As described in U.S. patent application Ser. No. 08/824,911, of Ngan et al., filed Mar. 27, 1997 and commonly assigned with the present invention, efforts have been made to increase the <111> crystallographic content of aluminum as a means of improving electromigration of aluminum. In particular, the <111> content of an aluminum layer was controlled by controlling the thickness of various barrier layers underlying the aluminum layer. The underlying barrier layer structure was Ti/TiN/TiNx, which enabled aluminum filling of high aspect vias while providing an aluminum fill exhibiting the high degree of aluminum <111> crystal orientation. The Ti/TiN/TiNx barrier layer was deposited using IMP (ion metal plasma) techniques, and the barrier layer thicknesses were as follows. The thickness of the first layer of Ti ranges from greater than about 100 Å to about 500 Å (the feature geometry controls the upper thickness limit). The thickness of the TiN second layer ranges from greater than about 100 Å to less than about 800 Å (preferably, less than about 600 Å). And, the TiNx third layer (having a Ti content ranging from about 50 atomic percent titanium to about 100 atomic percent titanium) ranges from about 15 Å to about 500 Å. A Ti/TiN/TiNx barrier layer having this structure, used to line a contact via, is described as enabling complete filling of via with sputtered warm aluminum, where the feature size of the via or aperture is about 0.25 micron or less and the aspect ratio ranges from about 5:1 to as high as about 6:1.

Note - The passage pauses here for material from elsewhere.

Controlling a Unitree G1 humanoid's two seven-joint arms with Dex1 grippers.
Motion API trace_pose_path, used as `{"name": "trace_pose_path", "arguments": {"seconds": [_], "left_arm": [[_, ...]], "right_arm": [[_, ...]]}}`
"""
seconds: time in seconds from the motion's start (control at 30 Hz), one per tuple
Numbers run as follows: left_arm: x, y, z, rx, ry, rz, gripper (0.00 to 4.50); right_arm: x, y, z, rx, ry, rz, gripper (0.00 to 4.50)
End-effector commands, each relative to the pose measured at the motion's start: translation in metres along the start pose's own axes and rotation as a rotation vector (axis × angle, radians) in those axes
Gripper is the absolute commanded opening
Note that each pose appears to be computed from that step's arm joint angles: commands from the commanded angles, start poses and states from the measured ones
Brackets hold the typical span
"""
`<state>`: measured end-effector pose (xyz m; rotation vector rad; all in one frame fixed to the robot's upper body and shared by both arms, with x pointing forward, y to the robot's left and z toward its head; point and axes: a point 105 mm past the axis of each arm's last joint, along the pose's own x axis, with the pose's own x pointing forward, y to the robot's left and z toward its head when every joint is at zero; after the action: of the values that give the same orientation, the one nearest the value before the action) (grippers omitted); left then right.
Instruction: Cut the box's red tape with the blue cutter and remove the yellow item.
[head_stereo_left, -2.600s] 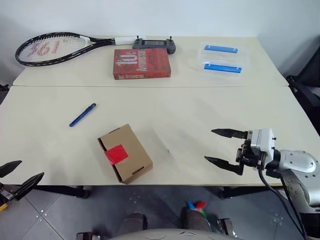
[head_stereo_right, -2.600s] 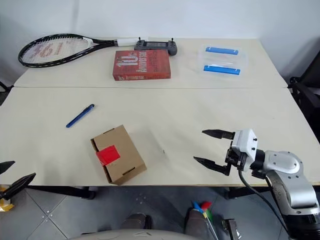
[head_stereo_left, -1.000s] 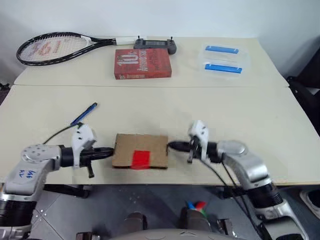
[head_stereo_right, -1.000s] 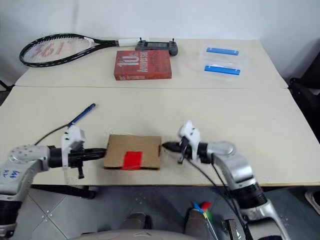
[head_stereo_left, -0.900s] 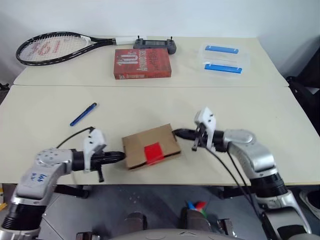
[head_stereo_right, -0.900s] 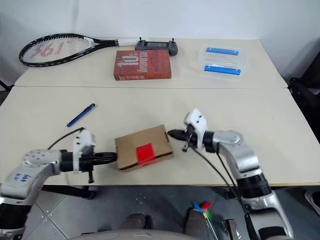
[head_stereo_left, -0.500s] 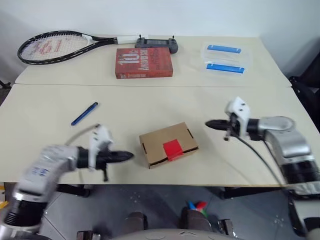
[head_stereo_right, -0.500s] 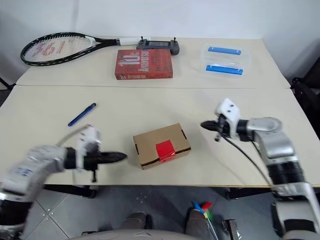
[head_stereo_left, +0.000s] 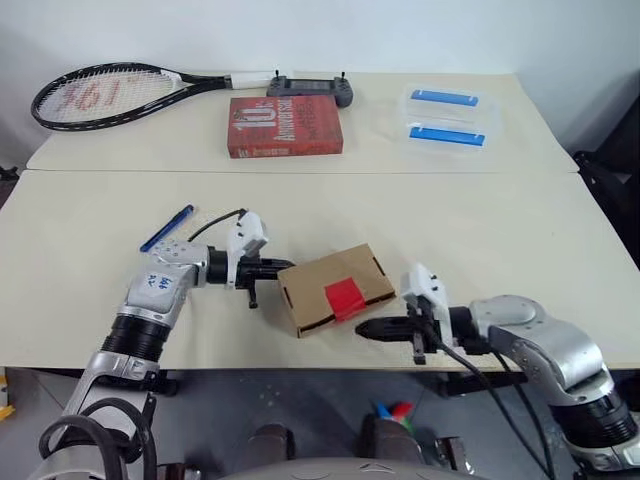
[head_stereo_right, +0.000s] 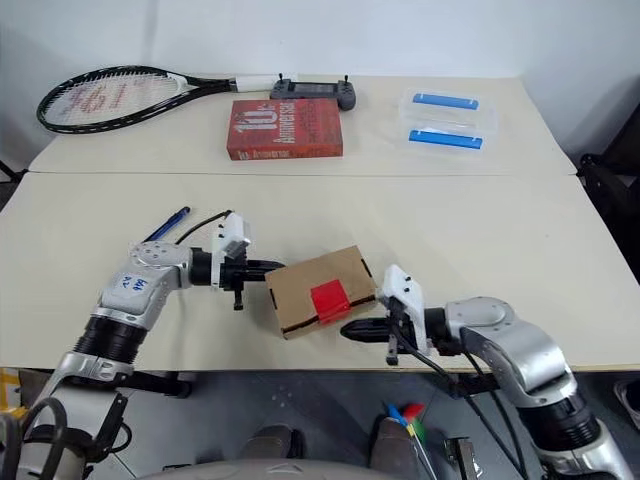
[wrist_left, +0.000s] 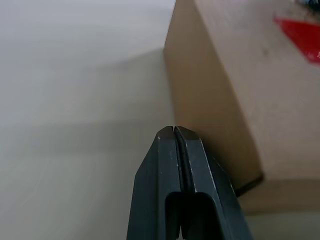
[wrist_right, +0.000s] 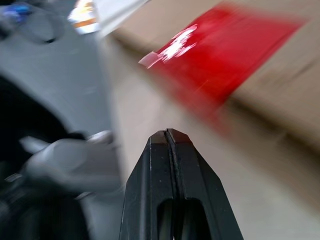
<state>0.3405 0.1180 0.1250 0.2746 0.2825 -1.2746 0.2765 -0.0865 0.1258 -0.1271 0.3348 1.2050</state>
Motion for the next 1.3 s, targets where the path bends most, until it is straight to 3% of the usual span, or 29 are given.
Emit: {"name": "trace_pose_path", "arguments": {"seconds": [0.03,0.17,0.3,0.53,0.7,0.83,0.93,1.0,1.03,1.2,1.3], "left_arm": [[0.006,-0.026,0.005,-0.011,-0.028,-0.092,0.02],[0.008,-0.035,0.004,-0.06,-0.053,-0.053,0.02],[0.023,-0.028,0.02,-0.118,-0.16,0.075,0.02],[0.047,-0.03,0.024,-0.144,-0.174,0.124,0.02],[0.044,-0.03,0.022,-0.134,-0.156,0.132,0.02],[0.025,-0.028,0.022,-0.121,-0.155,0.156,0.02],[-0.017,-0.018,0.026,-0.113,-0.211,0.241,0.2],[-0.058,-0.015,0.02,-0.128,-0.255,0.332,0.62],[-0.086,-0.016,0.005,-0.108,-0.253,0.414,0.83],[-0.186,-0.036,-0.051,-0.15,-0.2,0.72,2.21],[-0.249,-0.05,-0.077,-0.197,-0.159,0.95,3.05]], "right_arm": [[-0.007,-0.037,0.015,-0.063,-0.038,-0.196,0.0],[-0.01,-0.063,0.023,-0.113,-0.04,-0.257,0.0],[-0.004,-0.082,0.033,-0.132,-0.056,-0.244,0.0],[0.006,-0.105,0.038,-0.202,-0.022,-0.216,0.0],[0.005,-0.117,0.036,-0.268,-0.022,-0.213,0.0],[-0.017,-0.119,0.042,-0.324,-0.06,-0.192,0.0],[-0.055,-0.12,0.055,-0.327,-0.123,-0.203,0.0],[-0.083,-0.099,0.061,-0.264,-0.194,-0.088,0.37],[-0.093,-0.09,0.065,-0.275,-0.236,-0.077,0.54],[-0.101,-0.059,0.067,-0.364,-0.306,-0.106,2.13],[-0.094,-0.036,0.071,-0.402,-0.453,-0.121,3.07]]}}
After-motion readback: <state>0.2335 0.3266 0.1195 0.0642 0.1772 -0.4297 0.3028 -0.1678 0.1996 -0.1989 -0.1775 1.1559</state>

Subsequently, in U.S. Pat. No. 5,882,399, of Ngan et al., issued Mar. 16, 1999, the inventors disclose that to maintain a consistently high aluminum <111> crystal orientation content of an interconnect during the processing of a series of semiconductor substrates in a given process chamber, it is necessary to form the first deposited layer of the barrier layer to a minimal thickness of at least about 150 Å, to compensate for irregularities in the crystal orientation which may be present during the initial deposition of this layer when the process chamber is initially started up (and continuing for the first 7-8 wafers processed). Ngan et al. teach that in the case of a copper conductive layer, it may also be necessary that the first layer of a barrier layer structure underlying the copper layer have a minimal thickness of at least about 150 Å, to enable a consistent crystal orientation within the copper layer during the processing of a series of wafers in a semiconductor chamber.